**Task instructions**:
Return, exactly as written, the lines of the material from its top through the line with "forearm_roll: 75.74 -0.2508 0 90", keeping pictures out.

**Dataset records**:
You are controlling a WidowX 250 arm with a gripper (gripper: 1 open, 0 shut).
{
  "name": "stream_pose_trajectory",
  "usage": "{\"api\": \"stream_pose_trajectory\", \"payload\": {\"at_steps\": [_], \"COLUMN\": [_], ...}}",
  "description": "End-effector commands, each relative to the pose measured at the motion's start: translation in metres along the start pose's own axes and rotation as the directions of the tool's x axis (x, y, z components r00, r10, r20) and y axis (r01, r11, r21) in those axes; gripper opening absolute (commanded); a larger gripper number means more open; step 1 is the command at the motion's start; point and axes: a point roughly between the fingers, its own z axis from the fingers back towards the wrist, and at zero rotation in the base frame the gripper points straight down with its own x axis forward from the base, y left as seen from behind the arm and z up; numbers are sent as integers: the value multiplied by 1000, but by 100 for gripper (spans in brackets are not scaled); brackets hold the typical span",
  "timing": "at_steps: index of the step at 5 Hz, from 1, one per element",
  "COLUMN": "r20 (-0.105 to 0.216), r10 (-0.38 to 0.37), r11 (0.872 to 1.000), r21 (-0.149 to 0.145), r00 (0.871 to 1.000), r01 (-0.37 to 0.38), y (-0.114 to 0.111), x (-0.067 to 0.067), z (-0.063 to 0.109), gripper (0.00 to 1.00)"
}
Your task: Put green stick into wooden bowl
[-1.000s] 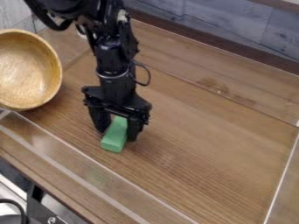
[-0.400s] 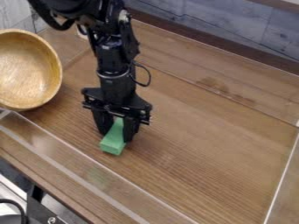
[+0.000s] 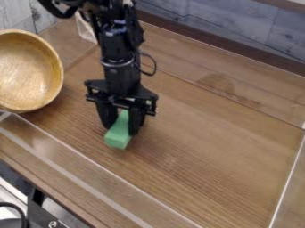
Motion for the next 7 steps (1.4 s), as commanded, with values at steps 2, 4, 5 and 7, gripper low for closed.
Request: {"api": "stream_pose_trajectory", "payload": {"at_steps": [2,4,5,7], "r20": [78,118,133,170], "r10": [24,5,-6,-33], "r11": [1000,1000,999,998], "r21": [-15,-30,-34,-40], "r00": [997,993,991,985], "r01": [-23,-2,11,40], "y": [1,0,0,-2], "x": [13,17,19,23], "z": [26,37,39,43], "gripper": [0,0,0,0]}}
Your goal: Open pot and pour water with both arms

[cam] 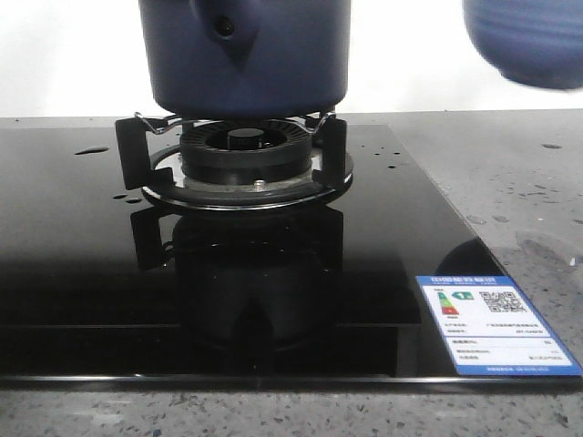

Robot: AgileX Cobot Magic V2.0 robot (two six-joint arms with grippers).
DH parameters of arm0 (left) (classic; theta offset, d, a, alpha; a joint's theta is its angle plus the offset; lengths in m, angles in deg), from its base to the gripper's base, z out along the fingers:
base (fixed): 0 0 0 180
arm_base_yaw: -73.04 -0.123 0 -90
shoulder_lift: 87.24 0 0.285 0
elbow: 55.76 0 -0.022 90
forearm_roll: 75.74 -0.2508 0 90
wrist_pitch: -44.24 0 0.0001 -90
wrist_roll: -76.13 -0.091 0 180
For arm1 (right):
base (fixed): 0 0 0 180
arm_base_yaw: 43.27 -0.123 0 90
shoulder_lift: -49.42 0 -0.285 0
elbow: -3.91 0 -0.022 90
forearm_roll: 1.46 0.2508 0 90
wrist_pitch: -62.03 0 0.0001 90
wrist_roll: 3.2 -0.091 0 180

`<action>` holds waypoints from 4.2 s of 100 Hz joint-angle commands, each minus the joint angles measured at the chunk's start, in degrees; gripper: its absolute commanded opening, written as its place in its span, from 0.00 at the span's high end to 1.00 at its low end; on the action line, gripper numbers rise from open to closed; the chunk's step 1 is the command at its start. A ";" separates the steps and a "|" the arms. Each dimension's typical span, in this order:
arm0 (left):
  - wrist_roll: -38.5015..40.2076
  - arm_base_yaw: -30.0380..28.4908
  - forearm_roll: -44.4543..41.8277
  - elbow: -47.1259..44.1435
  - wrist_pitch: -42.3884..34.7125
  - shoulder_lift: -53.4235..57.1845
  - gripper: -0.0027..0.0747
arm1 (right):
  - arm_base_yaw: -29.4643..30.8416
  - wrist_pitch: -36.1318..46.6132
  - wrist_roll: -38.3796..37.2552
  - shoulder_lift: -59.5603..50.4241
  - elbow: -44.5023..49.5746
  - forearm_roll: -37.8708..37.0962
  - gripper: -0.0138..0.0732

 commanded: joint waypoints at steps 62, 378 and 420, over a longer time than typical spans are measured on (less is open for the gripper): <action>0.14 -0.08 -0.03 2.27 -6.17 1.60 0.46 | 3.63 7.54 -0.07 1.05 9.45 -1.73 0.90; 0.03 21.05 -1.57 2.27 -14.76 -9.54 0.24 | 3.52 6.75 2.41 -12.62 6.13 4.04 0.35; -0.06 10.90 -3.54 1.98 0.89 -0.03 0.99 | 3.43 7.49 24.92 -13.36 7.33 36.91 0.92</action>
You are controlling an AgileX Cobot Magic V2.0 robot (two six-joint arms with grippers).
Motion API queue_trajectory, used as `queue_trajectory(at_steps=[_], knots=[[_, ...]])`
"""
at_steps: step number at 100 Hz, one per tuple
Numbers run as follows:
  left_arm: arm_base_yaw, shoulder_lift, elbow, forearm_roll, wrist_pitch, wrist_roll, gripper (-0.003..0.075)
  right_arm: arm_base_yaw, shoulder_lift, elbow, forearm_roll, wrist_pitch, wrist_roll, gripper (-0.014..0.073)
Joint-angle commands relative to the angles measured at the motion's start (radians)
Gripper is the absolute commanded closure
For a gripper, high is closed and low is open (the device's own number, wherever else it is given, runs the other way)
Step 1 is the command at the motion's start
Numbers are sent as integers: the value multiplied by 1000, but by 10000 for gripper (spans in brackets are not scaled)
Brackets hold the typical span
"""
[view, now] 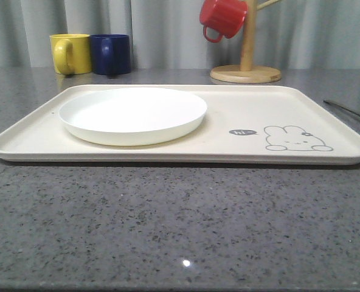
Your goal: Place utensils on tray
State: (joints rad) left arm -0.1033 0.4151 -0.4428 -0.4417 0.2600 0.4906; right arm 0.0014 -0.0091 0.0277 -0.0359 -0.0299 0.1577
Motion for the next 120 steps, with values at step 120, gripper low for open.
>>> queue_trajectory(at_steps=[120], knots=[[0, 6, -28, -14, -83, 1, 738, -5, 794, -879, 28, 855, -10, 561]])
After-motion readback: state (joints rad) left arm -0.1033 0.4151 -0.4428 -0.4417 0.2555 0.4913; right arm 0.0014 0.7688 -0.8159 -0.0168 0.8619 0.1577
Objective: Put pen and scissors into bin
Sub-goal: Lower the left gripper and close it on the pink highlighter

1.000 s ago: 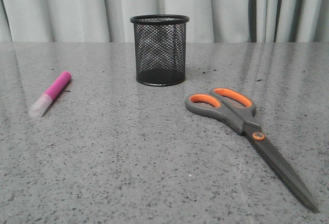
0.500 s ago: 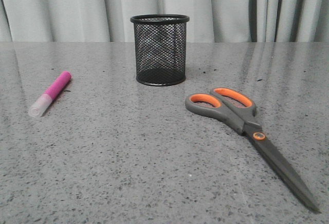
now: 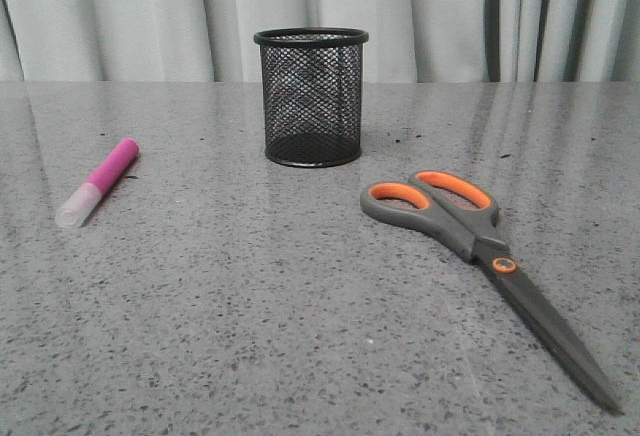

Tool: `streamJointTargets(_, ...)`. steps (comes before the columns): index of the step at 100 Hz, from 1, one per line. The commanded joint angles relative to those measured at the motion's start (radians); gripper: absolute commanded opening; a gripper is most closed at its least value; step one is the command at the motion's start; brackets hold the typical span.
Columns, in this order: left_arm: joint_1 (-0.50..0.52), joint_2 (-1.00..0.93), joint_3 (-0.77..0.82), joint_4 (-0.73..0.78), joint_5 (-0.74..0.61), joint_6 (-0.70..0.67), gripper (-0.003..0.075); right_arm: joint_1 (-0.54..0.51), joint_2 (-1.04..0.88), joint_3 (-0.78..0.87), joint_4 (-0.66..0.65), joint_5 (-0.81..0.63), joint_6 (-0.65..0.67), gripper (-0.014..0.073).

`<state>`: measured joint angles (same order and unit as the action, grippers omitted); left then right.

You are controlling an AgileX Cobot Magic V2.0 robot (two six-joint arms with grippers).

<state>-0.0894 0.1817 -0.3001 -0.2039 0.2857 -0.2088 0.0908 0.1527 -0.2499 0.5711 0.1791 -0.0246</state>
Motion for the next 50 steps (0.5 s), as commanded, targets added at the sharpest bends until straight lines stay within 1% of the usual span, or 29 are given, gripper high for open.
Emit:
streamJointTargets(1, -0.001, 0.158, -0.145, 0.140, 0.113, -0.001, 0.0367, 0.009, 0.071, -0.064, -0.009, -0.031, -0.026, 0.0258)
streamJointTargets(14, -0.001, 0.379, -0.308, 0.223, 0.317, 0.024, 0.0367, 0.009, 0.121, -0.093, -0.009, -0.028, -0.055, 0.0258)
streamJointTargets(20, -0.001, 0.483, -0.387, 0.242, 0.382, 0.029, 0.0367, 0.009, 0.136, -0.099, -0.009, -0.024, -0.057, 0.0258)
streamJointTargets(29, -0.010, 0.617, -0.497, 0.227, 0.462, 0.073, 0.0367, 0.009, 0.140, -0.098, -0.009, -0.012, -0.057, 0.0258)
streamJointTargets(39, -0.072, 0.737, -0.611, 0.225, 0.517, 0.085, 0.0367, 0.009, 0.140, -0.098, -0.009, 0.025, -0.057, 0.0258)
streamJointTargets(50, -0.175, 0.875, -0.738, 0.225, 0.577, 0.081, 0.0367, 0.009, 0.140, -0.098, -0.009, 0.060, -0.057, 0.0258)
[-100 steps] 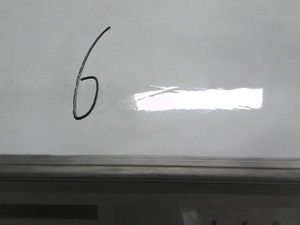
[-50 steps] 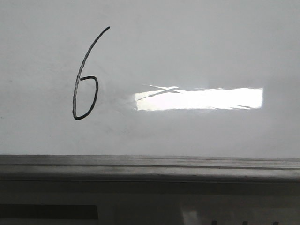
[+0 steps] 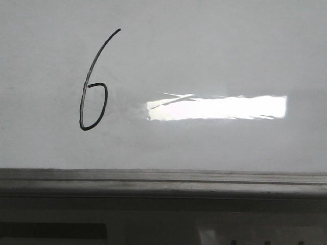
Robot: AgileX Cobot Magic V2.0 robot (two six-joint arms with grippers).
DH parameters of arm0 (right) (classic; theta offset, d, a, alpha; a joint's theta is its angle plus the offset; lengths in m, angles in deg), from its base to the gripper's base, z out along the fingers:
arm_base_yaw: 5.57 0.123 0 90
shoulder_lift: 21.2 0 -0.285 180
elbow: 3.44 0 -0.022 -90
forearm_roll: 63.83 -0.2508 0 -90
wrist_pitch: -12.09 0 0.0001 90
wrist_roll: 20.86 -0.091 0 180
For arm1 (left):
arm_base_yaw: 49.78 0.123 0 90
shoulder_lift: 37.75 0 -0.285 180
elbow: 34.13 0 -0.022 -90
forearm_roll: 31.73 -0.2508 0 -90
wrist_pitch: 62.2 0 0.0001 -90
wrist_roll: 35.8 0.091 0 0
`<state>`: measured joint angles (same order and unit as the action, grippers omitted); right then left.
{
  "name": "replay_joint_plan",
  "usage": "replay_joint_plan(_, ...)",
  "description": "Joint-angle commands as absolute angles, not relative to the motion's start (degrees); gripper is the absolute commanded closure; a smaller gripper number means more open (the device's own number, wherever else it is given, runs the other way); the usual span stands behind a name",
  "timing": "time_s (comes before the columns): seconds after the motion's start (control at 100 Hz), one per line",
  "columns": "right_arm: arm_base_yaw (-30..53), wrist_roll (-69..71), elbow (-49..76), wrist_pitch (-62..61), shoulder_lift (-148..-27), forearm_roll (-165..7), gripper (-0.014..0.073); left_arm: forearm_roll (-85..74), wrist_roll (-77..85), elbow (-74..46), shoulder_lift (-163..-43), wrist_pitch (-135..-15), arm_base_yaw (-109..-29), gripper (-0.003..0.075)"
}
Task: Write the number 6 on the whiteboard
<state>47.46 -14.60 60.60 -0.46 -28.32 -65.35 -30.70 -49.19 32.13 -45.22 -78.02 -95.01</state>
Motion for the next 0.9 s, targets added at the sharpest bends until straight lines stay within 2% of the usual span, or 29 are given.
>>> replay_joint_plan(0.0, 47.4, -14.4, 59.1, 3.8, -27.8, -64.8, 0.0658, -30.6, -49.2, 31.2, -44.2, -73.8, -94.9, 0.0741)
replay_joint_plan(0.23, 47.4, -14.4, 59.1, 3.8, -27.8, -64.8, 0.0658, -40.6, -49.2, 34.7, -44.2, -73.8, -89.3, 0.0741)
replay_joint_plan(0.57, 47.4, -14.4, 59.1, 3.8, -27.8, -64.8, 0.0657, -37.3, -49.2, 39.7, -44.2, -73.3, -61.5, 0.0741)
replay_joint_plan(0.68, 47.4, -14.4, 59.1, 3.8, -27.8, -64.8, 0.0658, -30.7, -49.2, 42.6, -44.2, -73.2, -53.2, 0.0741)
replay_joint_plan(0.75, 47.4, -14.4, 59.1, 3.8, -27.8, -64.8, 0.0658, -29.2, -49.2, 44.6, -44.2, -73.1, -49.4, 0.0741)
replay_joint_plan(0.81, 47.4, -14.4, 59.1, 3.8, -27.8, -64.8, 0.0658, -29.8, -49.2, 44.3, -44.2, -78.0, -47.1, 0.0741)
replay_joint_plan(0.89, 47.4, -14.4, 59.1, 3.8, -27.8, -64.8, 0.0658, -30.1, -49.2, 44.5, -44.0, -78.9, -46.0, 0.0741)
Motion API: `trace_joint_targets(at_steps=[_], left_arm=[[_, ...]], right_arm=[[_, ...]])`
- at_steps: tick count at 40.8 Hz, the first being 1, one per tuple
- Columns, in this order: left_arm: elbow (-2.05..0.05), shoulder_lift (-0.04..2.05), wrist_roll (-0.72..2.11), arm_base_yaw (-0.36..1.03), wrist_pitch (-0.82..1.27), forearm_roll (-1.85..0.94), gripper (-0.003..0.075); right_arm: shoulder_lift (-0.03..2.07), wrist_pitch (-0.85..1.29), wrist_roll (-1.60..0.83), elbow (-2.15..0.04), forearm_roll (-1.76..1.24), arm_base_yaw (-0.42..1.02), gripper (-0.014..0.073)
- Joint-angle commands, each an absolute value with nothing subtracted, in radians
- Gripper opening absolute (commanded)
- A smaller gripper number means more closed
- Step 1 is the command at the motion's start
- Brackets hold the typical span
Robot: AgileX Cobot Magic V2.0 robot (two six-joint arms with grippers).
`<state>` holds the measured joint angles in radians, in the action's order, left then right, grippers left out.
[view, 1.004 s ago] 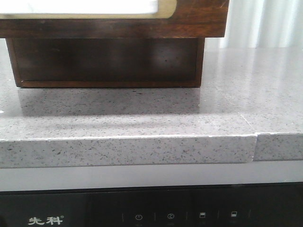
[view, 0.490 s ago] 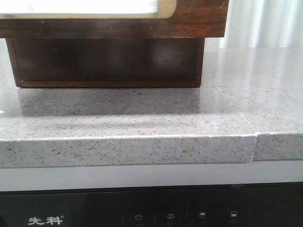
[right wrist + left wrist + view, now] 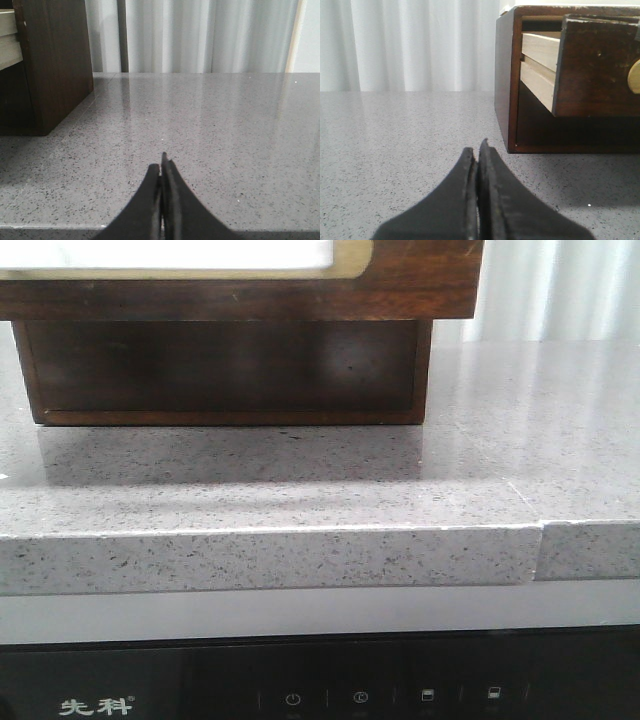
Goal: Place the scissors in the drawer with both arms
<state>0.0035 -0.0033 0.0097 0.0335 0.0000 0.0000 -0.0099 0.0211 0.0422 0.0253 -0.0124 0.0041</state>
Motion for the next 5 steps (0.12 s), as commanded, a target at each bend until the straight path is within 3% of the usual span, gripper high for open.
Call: trace_joint_targets(at_steps=[1,5], left_arm=[[0.029,-0.020,0.000,0.031,-0.080,-0.010,-0.0020],[0.029,-0.020,0.000,0.031,-0.080,-0.010,-0.0020]], right_arm=[[-0.027,-0.054,0.041,0.027,-0.013,-0.002,-0.0067],[-0.027,-0.054,0.041,0.027,-0.013,-0.002,-0.0067]])
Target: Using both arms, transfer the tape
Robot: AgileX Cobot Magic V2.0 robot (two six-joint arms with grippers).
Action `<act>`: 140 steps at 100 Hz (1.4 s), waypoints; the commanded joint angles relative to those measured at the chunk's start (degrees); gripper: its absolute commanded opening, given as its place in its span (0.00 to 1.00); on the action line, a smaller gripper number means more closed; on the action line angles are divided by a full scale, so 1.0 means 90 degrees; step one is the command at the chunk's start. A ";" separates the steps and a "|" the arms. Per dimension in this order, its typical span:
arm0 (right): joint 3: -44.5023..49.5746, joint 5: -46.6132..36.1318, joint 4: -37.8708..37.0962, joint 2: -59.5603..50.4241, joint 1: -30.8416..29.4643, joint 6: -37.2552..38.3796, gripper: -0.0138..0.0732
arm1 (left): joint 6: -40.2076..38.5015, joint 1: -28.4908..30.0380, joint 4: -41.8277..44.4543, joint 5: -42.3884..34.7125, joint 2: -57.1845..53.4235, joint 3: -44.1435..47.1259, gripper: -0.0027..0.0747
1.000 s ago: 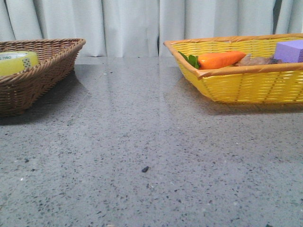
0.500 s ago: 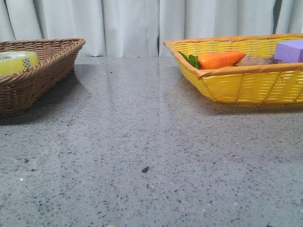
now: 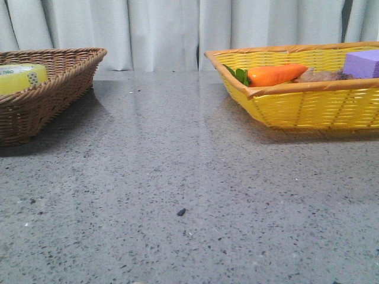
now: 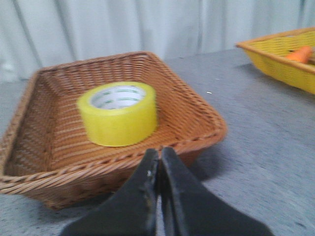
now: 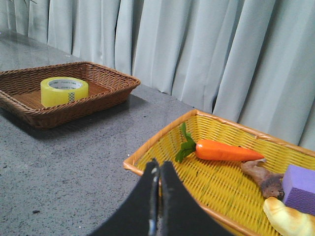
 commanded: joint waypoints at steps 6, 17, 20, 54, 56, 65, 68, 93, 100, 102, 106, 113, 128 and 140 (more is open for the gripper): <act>-0.0143 -0.0469 -0.0153 0.0089 -0.0023 -0.0006 0.08 | -0.0844 0.0462 0.0214 -0.1221 -0.0202 0.0284 0.01; -0.0143 -0.0469 -0.0153 0.0089 -0.0023 -0.0006 0.08 | -0.0993 0.0894 0.0535 -0.1361 -0.0412 0.0624 0.01; -0.0143 -0.0469 -0.0153 0.0089 -0.0023 -0.0006 0.08 | -0.1047 0.0999 0.0681 -0.1441 -0.0456 0.0725 0.01; -0.0143 -0.0469 -0.0153 0.0089 -0.0023 -0.0006 0.08 | -0.1712 0.1423 0.0812 -0.0561 -0.0882 0.1726 0.01; -0.0143 -0.0469 -0.0153 0.0089 -0.0023 -0.0006 0.08 | -0.1712 0.1423 0.0864 -0.0489 -0.0882 0.1726 0.01; -0.0143 -0.0469 -0.0153 0.0089 -0.0023 -0.0006 0.08 | -0.1712 0.1423 0.0911 -0.0516 -0.0882 0.1726 0.01; -0.0143 -0.0469 -0.0153 0.0089 -0.0023 -0.0006 0.08 | -0.1712 0.1423 0.0911 -0.0516 -0.0882 0.1726 0.01; -0.0143 -0.0469 -0.0153 0.0089 -0.0023 -0.0006 0.08 | -0.1712 0.1410 0.0911 -0.0516 -0.0870 0.1726 0.01; -0.0143 -0.0469 -0.0153 0.0089 -0.0023 -0.0006 0.08 | -0.1712 0.1410 0.0911 -0.0516 -0.0870 0.1726 0.01; -0.0143 -0.0469 -0.0153 0.0089 -0.0023 -0.0006 0.08 | -0.1712 0.1410 0.0911 -0.0516 -0.0870 0.1726 0.01; -0.0143 -0.0469 -0.0153 0.0089 -0.0023 -0.0006 0.08 | -0.1712 0.1410 0.0911 -0.0516 -0.0870 0.1726 0.01; -0.0143 -0.0469 -0.0153 0.0089 -0.0023 -0.0006 0.08 | -0.1712 0.1410 0.0911 -0.0516 -0.0870 0.1726 0.01; -0.0143 -0.0469 -0.0153 0.0089 -0.0023 -0.0006 0.08 | -0.1712 0.1410 0.0911 -0.0516 -0.0870 0.1726 0.01; -0.0143 -0.0469 -0.0153 0.0089 -0.0023 -0.0006 0.08 | -0.1712 0.1410 0.0911 -0.0516 -0.0870 0.1726 0.01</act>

**Completed task**:
You are controlling a WidowX 250 arm with a gripper (gripper: 1 open, 0 shut).
{
  "name": "stream_pose_trajectory",
  "usage": "{\"api\": \"stream_pose_trajectory\", \"payload\": {\"at_steps\": [_], \"COLUMN\": [_], ...}}",
  "description": "End-effector commands, each relative to the pose measured at the motion's start: translation in metres along the start pose's own axes and rotation as the directions of the tool's x axis (x, y, z components r00, r10, r20) and y axis (r01, r11, r21) in those axes; gripper opening absolute (commanded); a larger gripper number means more open; step 1 is the command at the motion's start; point and axes: a point roughly between the fingers, its own z axis from the fingers back towards the wrist, and at zero rotation in the base frame the gripper points straight down with its own x axis forward from the base, y left as seen from behind the arm and z up; numbers are sent as integers: the value multiplied by 1000, but by 100 for gripper (spans in brackets are not scaled); brackets hold the typical span",
  "timing": "at_steps: index of the step at 5 Hz, from 1, one per element",
  "COLUMN": "r20 (-0.105 to 0.216), r10 (-0.38 to 0.37), r11 (0.872 to 1.000), r21 (-0.149 to 0.145), r00 (0.871 to 1.000), r01 (-0.37 to 0.38), y (-0.114 to 0.111), x (-0.067 to 0.067), z (-0.063 to 0.109), gripper (0.00 to 1.00)"
}
Your task: Put green stick into wooden bowl
[-1.000s] 
[-0.400s] 
[+0.000s] 
Motion for the next 7 steps (1.4 s), as commanded, with values at steps 2, 4, 5 and 7, gripper low for closed.
Request: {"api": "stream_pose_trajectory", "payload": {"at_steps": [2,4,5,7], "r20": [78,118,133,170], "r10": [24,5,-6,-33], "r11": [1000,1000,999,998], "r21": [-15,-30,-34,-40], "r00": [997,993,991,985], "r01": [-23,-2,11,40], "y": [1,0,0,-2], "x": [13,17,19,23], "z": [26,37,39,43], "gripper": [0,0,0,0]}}
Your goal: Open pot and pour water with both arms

[cam] 

Robot: AgileX Cobot Magic V2.0 robot (two six-joint arms with grippers).
DH parameters of arm0 (left) (classic; theta offset, d, a, alpha; a joint's theta is its angle plus the offset; lengths in m, angles in deg), from its base to the gripper's base, z out along the fingers:
base (fixed): 0 0 0 180
arm_base_yaw: -73.04 -0.123 0 -90
shoulder_lift: 87.24 0 0.285 0
elbow: 55.76 0 -0.022 90
forearm_roll: 75.74 -0.2508 0 90

The output has nothing more to it.